EXERCISE AIM ▸
Start to finish, copy the data exactly.

■ ■ ■

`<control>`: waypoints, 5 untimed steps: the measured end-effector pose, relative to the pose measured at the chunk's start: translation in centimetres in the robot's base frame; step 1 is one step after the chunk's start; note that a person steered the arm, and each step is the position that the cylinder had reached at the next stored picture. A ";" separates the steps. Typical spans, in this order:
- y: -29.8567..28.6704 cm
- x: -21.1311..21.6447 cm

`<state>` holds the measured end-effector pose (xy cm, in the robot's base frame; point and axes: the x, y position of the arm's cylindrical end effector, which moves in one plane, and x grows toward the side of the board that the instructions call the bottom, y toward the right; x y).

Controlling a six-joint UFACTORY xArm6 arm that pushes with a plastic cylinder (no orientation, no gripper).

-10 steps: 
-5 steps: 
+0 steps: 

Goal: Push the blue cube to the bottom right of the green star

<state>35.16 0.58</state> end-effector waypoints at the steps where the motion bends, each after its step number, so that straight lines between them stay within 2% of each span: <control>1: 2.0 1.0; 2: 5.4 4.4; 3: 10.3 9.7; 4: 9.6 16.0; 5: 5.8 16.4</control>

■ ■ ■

TASK OUTPUT ▸
`<control>`: waypoints, 5 untimed steps: the measured end-effector pose, relative to the pose measured at the chunk's start: translation in centimetres in the robot's base frame; step 1 is one step after the chunk's start; note that a person steered the arm, and each step is the position that the cylinder had reached at the next stored picture. A ";" separates the steps. Typical spans, in this order:
- y: -29.8567..28.6704 cm
- x: -21.1311..21.6447 cm

`<state>` holds the measured end-effector pose (xy cm, in the robot's base frame; point and axes: the x, y position of the arm's cylindrical end effector, which moves in one plane, and x grows toward the side of the board that the instructions call the bottom, y toward the right; x y).

Controlling a six-joint UFACTORY xArm6 arm that pushes with a plastic cylinder (no orientation, no gripper).

-10 steps: 
-5 steps: 
+0 steps: 

Goal: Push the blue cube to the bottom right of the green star

<state>35.16 0.58</state> end-effector waypoints at the steps where the motion bends, each after its step number, so that straight lines between them stay within 2% of each span: <control>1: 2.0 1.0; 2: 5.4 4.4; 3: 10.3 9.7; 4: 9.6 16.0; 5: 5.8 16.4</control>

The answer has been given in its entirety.